Dharavi, Mumbai’s largest slum, has played a major role in Mumbai’s waste management as the people there reportedly sort and recycle 60 percent of the city’s plastic waste.  This is ironic given the shabby living conditions of the slum’s residents who are usually only paid a pittance for the amount of work that they do. The slum dwellers have managed to transform Mumbai’s trash problem into more employment opportunities for themselves, albeit informal and insecure.

In Kochi, on the other hand, one of our first observations was that the roads were a lot cleaner than they were in Mumbai, and it seemed to be the case throughout the other towns that we visited while travelling around the state of Kerala as well. This could perhaps be a testament to the better distribution of resources in the ideologically socialist state as well as the better organisation of the communities around urban and rural Kerala.

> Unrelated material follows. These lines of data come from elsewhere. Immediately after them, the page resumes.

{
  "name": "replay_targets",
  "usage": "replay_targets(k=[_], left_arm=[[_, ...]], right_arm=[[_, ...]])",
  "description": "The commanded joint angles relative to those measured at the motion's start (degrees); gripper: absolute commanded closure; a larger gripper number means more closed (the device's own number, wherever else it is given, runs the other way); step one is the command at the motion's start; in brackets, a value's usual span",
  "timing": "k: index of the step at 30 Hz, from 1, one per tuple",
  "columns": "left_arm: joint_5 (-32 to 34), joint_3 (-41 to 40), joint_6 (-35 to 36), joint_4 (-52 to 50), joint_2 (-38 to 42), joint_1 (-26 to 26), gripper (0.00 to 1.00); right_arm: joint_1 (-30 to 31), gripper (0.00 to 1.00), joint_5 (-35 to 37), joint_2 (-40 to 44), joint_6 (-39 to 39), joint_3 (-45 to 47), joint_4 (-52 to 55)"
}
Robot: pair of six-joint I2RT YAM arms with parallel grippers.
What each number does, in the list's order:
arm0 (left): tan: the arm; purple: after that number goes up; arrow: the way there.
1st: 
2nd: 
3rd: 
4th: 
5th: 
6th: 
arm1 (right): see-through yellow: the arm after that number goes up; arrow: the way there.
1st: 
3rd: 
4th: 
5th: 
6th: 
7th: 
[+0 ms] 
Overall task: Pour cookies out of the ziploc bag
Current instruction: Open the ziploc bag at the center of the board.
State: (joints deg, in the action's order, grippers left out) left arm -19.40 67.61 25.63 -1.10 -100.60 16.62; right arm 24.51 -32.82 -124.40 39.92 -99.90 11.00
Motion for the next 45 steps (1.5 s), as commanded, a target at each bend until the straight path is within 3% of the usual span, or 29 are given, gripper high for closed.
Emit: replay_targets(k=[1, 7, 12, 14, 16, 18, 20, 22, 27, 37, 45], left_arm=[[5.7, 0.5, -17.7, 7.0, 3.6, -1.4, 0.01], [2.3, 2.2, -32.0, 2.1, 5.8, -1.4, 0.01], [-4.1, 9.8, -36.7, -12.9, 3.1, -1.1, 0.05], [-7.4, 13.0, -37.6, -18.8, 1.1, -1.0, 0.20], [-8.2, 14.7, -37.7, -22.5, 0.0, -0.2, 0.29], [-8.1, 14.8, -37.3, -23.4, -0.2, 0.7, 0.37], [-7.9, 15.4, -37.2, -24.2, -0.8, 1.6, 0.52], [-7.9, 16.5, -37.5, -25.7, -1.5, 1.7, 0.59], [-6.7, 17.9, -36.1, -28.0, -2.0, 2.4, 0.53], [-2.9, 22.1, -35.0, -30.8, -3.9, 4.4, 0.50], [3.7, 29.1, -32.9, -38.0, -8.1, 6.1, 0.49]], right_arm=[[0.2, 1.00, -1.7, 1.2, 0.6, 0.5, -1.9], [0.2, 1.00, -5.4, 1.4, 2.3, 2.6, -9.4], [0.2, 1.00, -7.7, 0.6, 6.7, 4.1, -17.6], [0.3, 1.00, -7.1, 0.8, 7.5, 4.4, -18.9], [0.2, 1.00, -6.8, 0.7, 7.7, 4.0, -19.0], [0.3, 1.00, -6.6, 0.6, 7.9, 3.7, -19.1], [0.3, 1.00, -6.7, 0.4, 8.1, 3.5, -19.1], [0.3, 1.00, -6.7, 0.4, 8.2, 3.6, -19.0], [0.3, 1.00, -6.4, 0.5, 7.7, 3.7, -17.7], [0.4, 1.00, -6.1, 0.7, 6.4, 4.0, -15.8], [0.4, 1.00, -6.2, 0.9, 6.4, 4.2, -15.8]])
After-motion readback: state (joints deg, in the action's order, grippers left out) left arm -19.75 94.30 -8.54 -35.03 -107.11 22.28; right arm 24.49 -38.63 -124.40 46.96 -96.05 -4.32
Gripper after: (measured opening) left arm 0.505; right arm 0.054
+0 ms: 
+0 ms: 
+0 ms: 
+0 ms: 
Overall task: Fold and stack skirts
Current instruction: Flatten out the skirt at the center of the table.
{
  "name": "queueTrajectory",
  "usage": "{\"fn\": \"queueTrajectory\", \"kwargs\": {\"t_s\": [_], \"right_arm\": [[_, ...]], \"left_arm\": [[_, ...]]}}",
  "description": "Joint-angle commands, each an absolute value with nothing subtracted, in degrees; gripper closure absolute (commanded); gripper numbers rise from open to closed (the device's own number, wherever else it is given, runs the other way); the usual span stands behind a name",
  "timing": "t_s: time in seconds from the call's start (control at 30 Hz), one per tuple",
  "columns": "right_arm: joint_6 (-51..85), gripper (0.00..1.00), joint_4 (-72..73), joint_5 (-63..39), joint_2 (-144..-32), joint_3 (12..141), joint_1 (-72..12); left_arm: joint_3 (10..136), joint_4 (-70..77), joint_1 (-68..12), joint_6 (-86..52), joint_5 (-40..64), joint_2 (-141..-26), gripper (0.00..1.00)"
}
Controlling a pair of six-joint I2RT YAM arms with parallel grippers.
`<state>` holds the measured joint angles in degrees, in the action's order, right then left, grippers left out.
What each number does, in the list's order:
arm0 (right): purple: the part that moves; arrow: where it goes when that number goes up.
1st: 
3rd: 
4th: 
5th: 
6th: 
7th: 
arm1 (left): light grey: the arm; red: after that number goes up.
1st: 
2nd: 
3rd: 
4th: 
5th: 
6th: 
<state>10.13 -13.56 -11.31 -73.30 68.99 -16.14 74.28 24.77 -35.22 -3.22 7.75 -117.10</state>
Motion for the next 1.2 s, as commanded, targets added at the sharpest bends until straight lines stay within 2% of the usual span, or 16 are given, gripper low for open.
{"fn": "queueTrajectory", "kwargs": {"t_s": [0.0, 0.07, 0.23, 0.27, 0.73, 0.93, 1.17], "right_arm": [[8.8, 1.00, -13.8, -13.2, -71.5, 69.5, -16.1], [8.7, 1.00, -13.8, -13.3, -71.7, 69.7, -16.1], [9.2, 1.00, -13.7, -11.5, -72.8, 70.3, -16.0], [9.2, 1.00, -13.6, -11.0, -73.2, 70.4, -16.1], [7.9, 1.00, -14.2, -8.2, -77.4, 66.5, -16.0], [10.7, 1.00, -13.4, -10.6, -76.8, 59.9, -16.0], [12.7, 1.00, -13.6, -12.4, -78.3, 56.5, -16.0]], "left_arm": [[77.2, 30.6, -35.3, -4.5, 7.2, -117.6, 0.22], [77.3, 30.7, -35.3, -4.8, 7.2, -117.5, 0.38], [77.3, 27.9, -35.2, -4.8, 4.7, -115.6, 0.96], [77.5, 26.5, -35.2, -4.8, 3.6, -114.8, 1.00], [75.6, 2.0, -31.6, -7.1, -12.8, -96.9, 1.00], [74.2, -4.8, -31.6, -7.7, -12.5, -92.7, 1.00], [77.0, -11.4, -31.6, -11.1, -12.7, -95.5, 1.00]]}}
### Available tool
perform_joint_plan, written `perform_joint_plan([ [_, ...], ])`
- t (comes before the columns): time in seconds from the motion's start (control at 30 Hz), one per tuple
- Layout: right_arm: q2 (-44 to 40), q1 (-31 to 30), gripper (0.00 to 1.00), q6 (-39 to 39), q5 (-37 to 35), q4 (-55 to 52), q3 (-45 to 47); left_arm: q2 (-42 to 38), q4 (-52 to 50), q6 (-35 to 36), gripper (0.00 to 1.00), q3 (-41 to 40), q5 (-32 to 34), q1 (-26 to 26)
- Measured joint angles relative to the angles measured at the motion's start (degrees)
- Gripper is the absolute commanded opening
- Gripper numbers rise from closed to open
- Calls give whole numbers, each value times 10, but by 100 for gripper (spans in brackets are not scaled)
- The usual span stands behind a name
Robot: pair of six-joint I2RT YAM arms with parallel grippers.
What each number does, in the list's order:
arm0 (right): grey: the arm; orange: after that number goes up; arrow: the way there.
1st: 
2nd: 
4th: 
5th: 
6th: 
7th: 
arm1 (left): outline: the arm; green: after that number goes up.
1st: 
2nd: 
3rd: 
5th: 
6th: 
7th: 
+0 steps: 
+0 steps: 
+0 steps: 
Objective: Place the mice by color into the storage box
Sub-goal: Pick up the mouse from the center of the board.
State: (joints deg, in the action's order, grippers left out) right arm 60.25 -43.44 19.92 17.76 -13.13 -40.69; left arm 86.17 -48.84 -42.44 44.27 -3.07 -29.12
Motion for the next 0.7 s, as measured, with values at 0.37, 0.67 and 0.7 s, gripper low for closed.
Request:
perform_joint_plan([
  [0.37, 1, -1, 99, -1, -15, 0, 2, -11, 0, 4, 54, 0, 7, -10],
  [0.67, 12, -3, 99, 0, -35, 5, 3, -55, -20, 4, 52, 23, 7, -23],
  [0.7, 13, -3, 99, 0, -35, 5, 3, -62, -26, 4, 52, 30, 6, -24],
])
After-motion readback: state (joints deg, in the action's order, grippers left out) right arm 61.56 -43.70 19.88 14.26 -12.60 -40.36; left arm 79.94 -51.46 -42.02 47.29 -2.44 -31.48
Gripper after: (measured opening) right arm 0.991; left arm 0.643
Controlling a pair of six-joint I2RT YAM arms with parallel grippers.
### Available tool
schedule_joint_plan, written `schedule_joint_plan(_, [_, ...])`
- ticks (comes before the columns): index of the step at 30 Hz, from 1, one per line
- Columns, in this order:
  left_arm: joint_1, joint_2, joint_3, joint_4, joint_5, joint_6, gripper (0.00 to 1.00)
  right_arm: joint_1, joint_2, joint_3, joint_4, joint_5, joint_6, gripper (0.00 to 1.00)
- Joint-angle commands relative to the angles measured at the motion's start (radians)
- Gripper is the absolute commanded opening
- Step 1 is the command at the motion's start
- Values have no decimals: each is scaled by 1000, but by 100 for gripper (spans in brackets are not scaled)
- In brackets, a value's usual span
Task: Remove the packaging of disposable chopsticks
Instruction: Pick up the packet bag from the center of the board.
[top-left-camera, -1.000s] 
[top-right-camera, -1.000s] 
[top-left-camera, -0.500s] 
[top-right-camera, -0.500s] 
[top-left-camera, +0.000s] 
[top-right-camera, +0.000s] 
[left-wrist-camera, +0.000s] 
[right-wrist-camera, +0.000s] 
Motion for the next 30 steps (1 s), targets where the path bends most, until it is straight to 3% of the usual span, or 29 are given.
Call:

The Kumily Panchayat Waste Management Plant in Kerala was particularly impressive in its ability to generate revenue through the collection of waste from households and sale of compost to farmers while also providing permanent employment for locals. The plant’s employees collect segregated waste from households that pay 40 rupees per month for their services, which include the recycling of plastics, controlled burning of unrecyclable waste and production of vermicompost.

These unorganised and organised methods of waste management highlight the plight amongst India’s less advantaged social groups in finding work to the extent that they are forced into odd jobs such as sorting and processing waste, which may have health implications in the long term.

India has managed to innovate unconventional solutions to a global dilemma. As tourists and scholars alike, we must be mindful not to waste the opportunity to learn from them.